As a group, Anonymous has adopted the Occupy Wall Street (and its various incarnations) and has promised to disrupt as much as possible the US and global banking systems.

Why? They don’t know. What will happen if they succeed? They don’t care. What is their goal? That is the most fascinating aspect of this whole phenomenon.

Their goal is evidently murder-suicide, since they hope to murder the global system, of which they are a part.

If the system fails, what makes them think the internet will continue to operate? The internet is a commercial enterprise. Remove the commercial aspect of it, and what happens?

Maybe it will continue to operate for free?

The internet is also a collection of computers linked by phone lines. Computers run on electricity. Do they think when the economy crashes that electric companies will keep on churning out the juice for free — to go along with a free internet?

Will the telephone linemen keep on coming to work and maintaining phone lines after they crash the system? And that is the point.

The goal of Anonymous is no different than the goal of your typical forum crasher. The goal of the forum crasher isn’t getting banned — that is simply the price demanded for achieving their goal — which is the disruption itself.

They’ve given no thought to what will happen if they are successful. The goal is lawlessness — or more specifically — getting away with lawlessness. Just like a forum disrupter whose goal is to see how far he can push before getting banned.

Look back up the page to the six factors that together create the phenomenon of online disinhibition. It’s lawlessness in six easy steps.

“Online disinhibition” as a term, could therefore be defined as follows:

“And because iniquity [lawlessness] shall abound, the love of many shall wax cold.” (Matthew 24:12)

The word translated ‘iniquity’ by the KJV translators is anomia which means “lawlessness.”

“For the mystery of iniquity doth already work: only He who now letteth [katecho: withhold, restrain] will let, until He be taken out of the way. And then shall that Wicked be revealed, whom the Lord shall consume with the spirit of His mouth, and shall destroy with the brightness of His coming:” (2 Thessalonians 2:7-8)
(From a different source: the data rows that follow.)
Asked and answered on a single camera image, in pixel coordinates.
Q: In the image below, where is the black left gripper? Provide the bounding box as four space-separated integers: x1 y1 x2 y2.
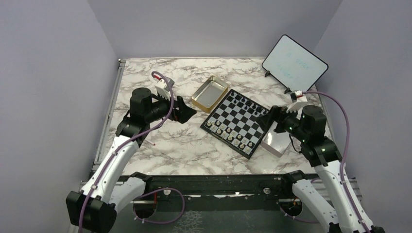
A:
145 89 197 123

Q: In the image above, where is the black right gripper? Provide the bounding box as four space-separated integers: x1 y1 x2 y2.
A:
255 104 309 142

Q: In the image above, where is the yellow metal tin box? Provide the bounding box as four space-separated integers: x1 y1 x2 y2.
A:
191 76 229 113

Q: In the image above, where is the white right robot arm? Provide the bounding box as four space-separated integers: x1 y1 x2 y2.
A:
257 105 384 233

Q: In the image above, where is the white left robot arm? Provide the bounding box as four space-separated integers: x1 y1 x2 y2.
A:
66 87 197 233

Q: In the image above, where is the silver metal tin lid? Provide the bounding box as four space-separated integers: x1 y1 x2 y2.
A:
261 129 291 158

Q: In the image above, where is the black and white chessboard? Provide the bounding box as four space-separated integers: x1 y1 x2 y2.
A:
200 89 269 159

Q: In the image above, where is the small whiteboard on stand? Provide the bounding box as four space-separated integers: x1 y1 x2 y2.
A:
261 34 329 91

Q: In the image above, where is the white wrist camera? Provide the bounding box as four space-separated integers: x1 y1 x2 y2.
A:
155 76 174 100
287 90 308 113

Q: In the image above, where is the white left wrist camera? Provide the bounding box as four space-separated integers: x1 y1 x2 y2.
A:
155 76 174 100

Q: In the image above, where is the aluminium frame rail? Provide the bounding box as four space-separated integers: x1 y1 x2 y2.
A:
91 58 127 172

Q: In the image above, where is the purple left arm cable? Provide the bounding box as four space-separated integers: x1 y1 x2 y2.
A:
78 71 186 233
Paul calls it a “mystery” (musterion) — a Divine secret being revealed for the first time. Well, the secret is out. Every day, we have a new example of what is rapidly becoming a kind of institutionalized lawlessness.
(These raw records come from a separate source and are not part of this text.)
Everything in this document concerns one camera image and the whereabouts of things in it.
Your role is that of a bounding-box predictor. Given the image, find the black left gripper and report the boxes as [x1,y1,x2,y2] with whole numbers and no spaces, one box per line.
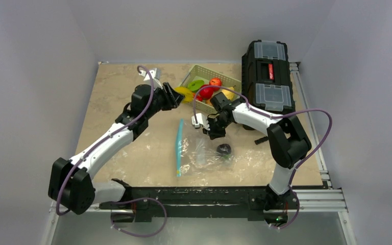
[144,82,183,119]

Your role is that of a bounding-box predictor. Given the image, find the green yellow fake mango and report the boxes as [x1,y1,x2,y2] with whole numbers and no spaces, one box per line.
[174,86,194,103]

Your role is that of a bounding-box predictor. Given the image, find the dark purple fake fruit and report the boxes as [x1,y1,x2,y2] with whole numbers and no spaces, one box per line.
[216,143,232,159]

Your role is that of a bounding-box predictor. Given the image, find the red fake apple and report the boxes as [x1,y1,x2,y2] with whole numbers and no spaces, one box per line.
[199,87,214,100]

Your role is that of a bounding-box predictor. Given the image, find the yellow fake lemon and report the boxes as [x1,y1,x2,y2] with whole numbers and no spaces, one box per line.
[221,87,235,101]

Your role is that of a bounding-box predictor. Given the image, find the clear zip bag blue seal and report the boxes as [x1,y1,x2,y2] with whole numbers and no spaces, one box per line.
[176,118,237,178]

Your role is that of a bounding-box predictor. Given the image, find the red orange fake tomato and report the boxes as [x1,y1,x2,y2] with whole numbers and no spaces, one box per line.
[195,95,204,102]

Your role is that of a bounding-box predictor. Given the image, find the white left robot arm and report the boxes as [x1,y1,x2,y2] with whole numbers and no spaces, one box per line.
[48,82,184,215]

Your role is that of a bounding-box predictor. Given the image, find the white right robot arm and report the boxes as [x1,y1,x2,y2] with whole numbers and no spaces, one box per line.
[192,93,312,208]

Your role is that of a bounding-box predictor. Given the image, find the green perforated plastic basket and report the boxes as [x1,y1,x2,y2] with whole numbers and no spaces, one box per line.
[179,65,242,114]

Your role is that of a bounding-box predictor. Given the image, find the black toolbox clear lids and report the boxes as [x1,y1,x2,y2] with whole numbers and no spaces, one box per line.
[241,40,296,115]

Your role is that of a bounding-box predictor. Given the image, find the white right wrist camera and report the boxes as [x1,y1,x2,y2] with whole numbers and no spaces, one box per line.
[191,113,210,131]

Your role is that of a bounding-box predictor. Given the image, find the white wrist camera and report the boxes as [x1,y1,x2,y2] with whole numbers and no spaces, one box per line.
[140,68,162,89]
[191,113,210,131]

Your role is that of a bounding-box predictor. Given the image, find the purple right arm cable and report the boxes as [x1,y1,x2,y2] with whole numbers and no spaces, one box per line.
[192,85,333,187]

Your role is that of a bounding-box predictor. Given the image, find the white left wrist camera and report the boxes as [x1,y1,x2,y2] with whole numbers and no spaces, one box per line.
[140,68,162,89]

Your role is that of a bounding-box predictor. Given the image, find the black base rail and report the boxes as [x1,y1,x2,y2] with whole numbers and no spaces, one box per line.
[100,184,300,224]

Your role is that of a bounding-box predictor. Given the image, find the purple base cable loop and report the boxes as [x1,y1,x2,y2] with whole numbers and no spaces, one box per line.
[110,198,167,238]
Starting at the top with the UN and working downward through the various government administrations, (Obama, Putin, Ahmandinejad, Abbas, Assad, Kim Jong Un, etc.,) and moving down through the various corporations, ultimately ending up at the media’s embrace of the “occupiers” and the emergence of Anonymous, the central theme of the 21st century so far has been lawlessness.

The entire theme of lawlessness has been dumbed-down to the degree that nothing we read seems really shocking anymore. Honestly, how shocked were you to learn that a guy dressed in a Santa suit gunned down his entire family on Christmas Day?

It’s awful — we can all agree on that. But shocking? It used to be. But that was before iniquity abounded — and love waxed cold.

“So likewise ye, when ye see these things come to pass, know ye that the kingdom of God is nigh at hand. Verily I say unto you, This generation shall not pass away, till all be fulfilled.” (Luke 21:31-32)

The generation of whom the Lord spoke will turn sixty-four in May.